Warten auf die vier Neville Brothers, deren letztes Album Yellow Moon von Daniel Lanois so sauber abgemischt wurde, daß endlich auch der gemeine Popkonsument sich nicht mehr die Finger schmutzig machte am Brodelsound aus New Orleans. Dennoch wurde die Musik der Neville Brothers nicht auf Hitparadenniveau heruntergepegelt, sie entfaltete gerade durch Lanois‘ Behandlungsmethode magnetische Anziehungskräfte, die sie immer wieder wie von Geisterhänden gesteuert auf den Plattenteller wirft.

Diesen magischen Sound allerdings in der überdimensionalen Rollschuhbahn der Neuen Welt zu erzeugen, war weder den Technikern noch den Neville Brothers vergönnt. Trotz aller Bemühungen des Hallenpächters, die Akustik durch unter die Decke gehängte schwarze Stoffbahnen zu verbessern, haftet diesem Saal die Aura einer baßlastigen und schlecht gelüfteten Schulturnhalle an.

Die vier schwarzen Brüder und ihr Anhang wagen sich trotzdem in die Arena. Cyril Neville lächelt unter seiner gelb-grün-rot-schwarzen Rastahäckelmütze hervor, hinter sich eine Conga-Batterie. Die Brüder Charles und Art kümmern sich um Saxophone, Keyboards und diverse Rhythmusgerätschaften. Daneben beschäftigt man noch drei Gastmusiker. Der Heimliche Star der Nevilles aber ist das Stimmwunder mit dem Kreuz eines Möbelpackers - Bruder Aaron. Seine in den höchsten Lagen agierende kehlige Falsettstimme durchbricht den groovenden Rhythmus, gibt dem afrikanisch und karibisch eingefärbten Rhythm & Blues sein herz- und schmerzerweichendes Credo.

Gezwängt in eine nietenbewehrte, über den Muskelpaketen straff sitzende Jeansweste, besingt Aaron Neville, unlängst im Duett mit Linda Ronstadt in die Charts geklettert, den gelben Mond, der sein helles Licht ins Zimmer wirft und ihm sagen soll, ob sich seine Angebetete vielleicht gerade mit einem anderen Mann herumtreibt.

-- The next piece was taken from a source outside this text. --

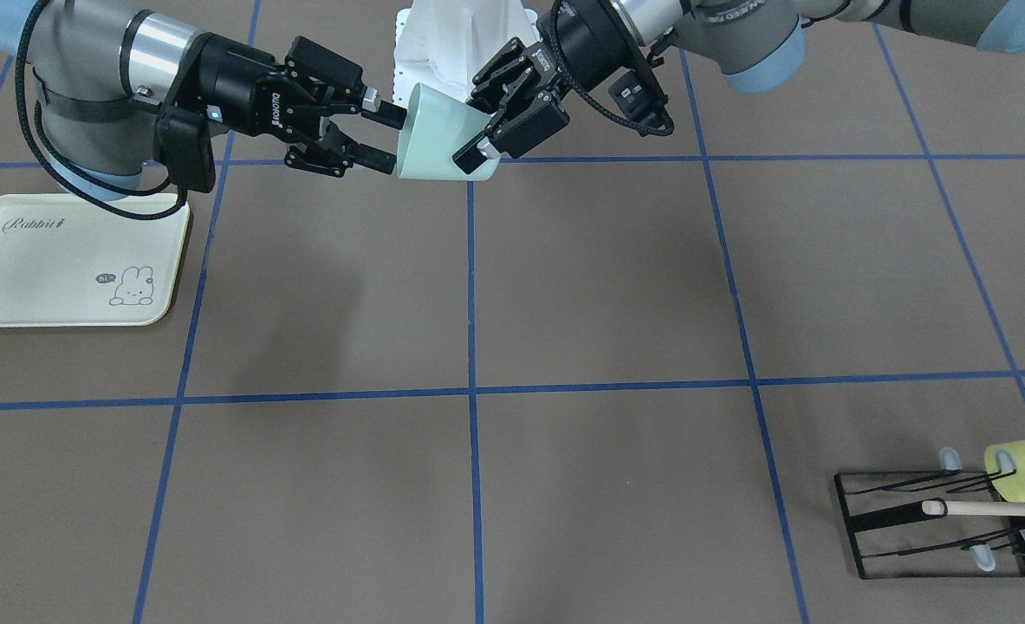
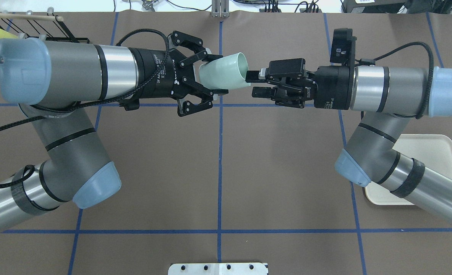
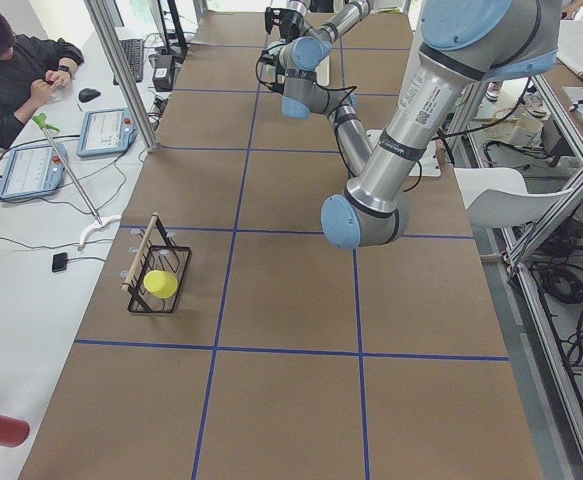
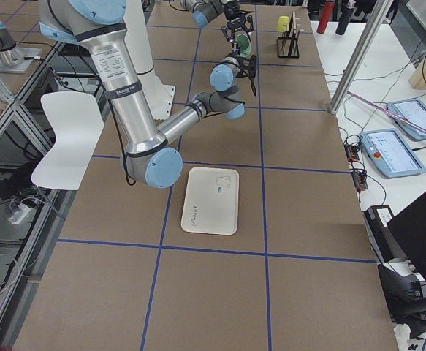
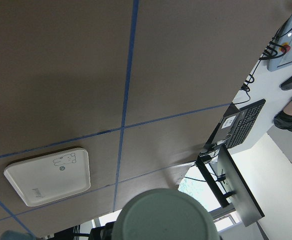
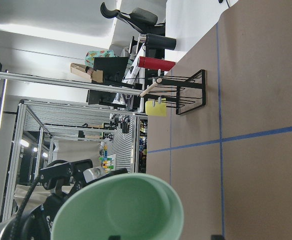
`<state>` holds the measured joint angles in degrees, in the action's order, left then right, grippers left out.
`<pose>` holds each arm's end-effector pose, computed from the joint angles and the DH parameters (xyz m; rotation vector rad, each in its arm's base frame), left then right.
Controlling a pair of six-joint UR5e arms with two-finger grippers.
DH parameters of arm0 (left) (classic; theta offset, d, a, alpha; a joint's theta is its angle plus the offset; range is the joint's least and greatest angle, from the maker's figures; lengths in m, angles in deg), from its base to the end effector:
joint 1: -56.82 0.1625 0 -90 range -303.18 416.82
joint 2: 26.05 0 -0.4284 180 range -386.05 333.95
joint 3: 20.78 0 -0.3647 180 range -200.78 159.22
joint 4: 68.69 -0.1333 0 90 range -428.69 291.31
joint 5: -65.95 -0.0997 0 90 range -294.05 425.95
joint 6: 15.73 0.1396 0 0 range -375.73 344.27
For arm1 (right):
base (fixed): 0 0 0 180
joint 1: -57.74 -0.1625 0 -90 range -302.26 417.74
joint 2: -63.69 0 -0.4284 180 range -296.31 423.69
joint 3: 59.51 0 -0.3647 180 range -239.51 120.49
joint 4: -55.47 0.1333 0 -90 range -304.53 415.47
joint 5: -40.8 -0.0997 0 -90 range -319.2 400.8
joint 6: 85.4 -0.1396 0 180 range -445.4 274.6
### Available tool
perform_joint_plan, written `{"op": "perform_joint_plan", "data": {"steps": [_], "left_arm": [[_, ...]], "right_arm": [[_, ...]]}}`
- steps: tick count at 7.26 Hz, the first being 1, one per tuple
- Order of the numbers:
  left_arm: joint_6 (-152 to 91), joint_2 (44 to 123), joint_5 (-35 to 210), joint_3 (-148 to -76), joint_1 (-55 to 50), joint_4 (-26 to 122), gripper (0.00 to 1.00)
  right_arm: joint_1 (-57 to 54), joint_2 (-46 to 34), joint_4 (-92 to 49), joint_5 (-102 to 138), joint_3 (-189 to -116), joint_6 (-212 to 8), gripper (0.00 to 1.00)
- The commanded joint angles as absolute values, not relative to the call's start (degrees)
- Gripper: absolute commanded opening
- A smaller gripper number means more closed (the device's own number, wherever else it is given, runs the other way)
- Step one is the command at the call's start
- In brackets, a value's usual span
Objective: Left arm grabs green cup and hands to right arm on tray
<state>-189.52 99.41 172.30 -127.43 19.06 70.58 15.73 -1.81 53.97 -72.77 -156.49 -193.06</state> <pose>0.4043 -0.4320 0.0995 -0.9663 1.6924 -1.2473 -0.3566 -0.4255 0.2116 0.1898 -2.0447 0.2169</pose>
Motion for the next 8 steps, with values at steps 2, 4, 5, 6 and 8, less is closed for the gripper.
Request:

Aber auch ernsthaftere Sorgen treiben die Nevilles um, wenn sie in dem Song My Blood im Chor das Leid ihrer „brothers“ in Südafrika beklagen, die noch immer unter einem Regime leiden, das in den USA inzwischen ein wenig an Popularität verloren hat - Apartheid. Daß es diese als Diskriminierung der Schwarzen auch in ihrer Heimat immer gegeben hat und weiterhin gibt, wissen auch die Nevilles, die in den fünfziger Jahren groß wurden mit getrennten Schulen, Bussen und Stadtvierteln für Schwarze und Weiße. Ihr Lied für die schwarze Sister Rosa (endlich mal kein „brother“), die ihren für Weiße reservierten Bussitzplatz erfolgreich verteidigte, nicht nur vom Text her einer der spannendsten Songs der Platte, gehört leider nicht zum Konzert-Repertoire.

Statt dessen „One World - One Love - One Land - One Nation“ -Gesänge, die das Publikum dankbar zur jubelnden Verbrüderung mit den Akteuren nutzt. Auch ein Teil jenes „positiven“ Rassismus, der so gern an dem Glauben festhält, Schwarze seien die besseren Menschen, weil Tänzer und Rhythmiker.

Statt Fight The Power heißt es bei den Nevilles With God On Our Side oder, mit hochgereckter Faust: Free South Africa. Vielleicht ist es mit der Musik aus New Orleans genauso wie mit der Stadt - schaut man sie sich selber an, erscheinen einem alle Geschichten darüber als geschönte Märchen.